After capacitation of guinea pig spermatozoa in vitro, the plasma membrane was mechanically separated from the spermatozoa in the presence or absence of HgCl₂ and subsequently isolated by density gradient centrifugation. Examination of the spermatozoa by electron microscopy after homogenization in the presence of HgCl₂ revealed that plasma membrane was removed only from the acrosomal region and remained predominately intact posterior to the equatorial segment of the sperm head, as well as the midpiece and tail. In comparison, spermatozoa homogenized under similar buffer conditions but in the absence of HgCl₂ lose the large apical segment of the acrosome and the plasma membrane is removed essentially from the entire cell. If spermatozoa were homogenized in the absence of Hg²⁺, analysis of plasma membrane phospholipid composition revealed a complete loss of lysophosphatidylcholine (LPC) from the plasma membrane after incubation of spermatozoa in minimal capacitating medium (MCM-PL) for 2 hours. Under these culture conditions the addition of Ca²⁺ (5 mM) to the capacitated spermatozoa induced approximately 78 ± 5% (n = 3) of the motile spermatozoa to undergo acrosome reactions while still maintaining sperm motility (80 ± 5%) (n = 3). If the spermatozoa were homogenized in the presence of Hg²⁺, a time course study revealed that plasma membrane LPC loss occurred between 60 and 90 minutes of incubation.

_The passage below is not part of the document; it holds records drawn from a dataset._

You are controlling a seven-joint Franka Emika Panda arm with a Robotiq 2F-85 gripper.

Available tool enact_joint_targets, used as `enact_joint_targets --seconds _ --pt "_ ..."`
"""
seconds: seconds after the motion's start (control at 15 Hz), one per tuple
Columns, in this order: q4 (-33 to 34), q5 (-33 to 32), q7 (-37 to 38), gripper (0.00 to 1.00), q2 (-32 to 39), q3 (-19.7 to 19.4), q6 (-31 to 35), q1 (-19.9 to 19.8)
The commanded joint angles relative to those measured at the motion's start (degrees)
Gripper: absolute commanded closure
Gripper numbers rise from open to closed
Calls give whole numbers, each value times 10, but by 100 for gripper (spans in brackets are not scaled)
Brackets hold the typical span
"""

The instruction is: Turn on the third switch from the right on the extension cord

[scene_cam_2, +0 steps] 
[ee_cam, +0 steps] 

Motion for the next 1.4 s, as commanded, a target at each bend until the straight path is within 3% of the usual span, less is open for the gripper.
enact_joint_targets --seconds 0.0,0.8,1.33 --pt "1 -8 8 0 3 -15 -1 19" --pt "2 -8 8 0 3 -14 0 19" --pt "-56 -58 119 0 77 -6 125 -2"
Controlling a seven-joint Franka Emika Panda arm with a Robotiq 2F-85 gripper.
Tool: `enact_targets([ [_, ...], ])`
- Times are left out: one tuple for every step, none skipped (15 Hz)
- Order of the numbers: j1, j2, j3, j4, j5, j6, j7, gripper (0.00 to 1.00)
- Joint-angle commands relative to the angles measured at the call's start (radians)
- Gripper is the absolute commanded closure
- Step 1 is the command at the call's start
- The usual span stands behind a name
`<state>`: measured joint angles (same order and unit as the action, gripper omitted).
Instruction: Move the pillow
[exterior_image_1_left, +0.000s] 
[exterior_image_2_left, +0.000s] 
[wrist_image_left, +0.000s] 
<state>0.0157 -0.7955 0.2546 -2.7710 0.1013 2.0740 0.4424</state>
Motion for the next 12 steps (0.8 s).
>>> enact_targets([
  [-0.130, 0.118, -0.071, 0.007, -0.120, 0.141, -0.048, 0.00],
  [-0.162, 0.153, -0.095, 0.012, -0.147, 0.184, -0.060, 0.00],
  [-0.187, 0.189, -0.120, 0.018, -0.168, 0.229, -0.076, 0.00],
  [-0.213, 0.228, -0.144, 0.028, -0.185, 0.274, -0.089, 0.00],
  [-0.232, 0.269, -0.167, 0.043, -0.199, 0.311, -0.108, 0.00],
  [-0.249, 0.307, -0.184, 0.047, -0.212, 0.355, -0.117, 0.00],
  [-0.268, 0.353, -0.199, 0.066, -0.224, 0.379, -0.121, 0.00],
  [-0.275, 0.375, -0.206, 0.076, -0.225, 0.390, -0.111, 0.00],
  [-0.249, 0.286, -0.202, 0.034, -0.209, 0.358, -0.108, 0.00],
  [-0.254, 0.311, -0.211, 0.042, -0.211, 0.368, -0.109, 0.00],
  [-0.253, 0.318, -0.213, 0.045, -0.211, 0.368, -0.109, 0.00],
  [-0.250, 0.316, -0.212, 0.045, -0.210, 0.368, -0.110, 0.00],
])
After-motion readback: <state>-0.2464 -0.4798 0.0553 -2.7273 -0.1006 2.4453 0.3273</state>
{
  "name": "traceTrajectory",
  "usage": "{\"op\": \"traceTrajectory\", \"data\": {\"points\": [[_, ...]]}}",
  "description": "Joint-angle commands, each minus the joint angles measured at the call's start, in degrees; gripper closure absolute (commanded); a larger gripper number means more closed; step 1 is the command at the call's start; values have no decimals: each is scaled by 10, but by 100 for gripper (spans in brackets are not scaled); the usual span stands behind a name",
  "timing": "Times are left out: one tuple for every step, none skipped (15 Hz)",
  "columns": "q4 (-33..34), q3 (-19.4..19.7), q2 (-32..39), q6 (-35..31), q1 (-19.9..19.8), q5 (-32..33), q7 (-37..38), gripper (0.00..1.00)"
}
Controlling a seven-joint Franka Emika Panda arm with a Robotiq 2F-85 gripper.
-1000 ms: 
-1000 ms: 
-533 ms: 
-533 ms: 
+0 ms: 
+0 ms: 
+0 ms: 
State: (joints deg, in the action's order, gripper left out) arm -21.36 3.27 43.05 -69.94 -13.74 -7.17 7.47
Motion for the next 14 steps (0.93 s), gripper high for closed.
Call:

This complete loss of LPC was evident when approximately half of the capacitated spermatozoa had undergone acrosome reactions. Incubation of the spermatozoa with the metabolic and acrosome reaction inhibitor, 2-deoxyglucose (10 mM) for 2 hours, maintained the plasma membrane phospholipid composition similar to that in the noncapacitated state. These data provide evidence that changes in the plasma membrane phospholipid composition may be associated with guinea pig sperm capacitation.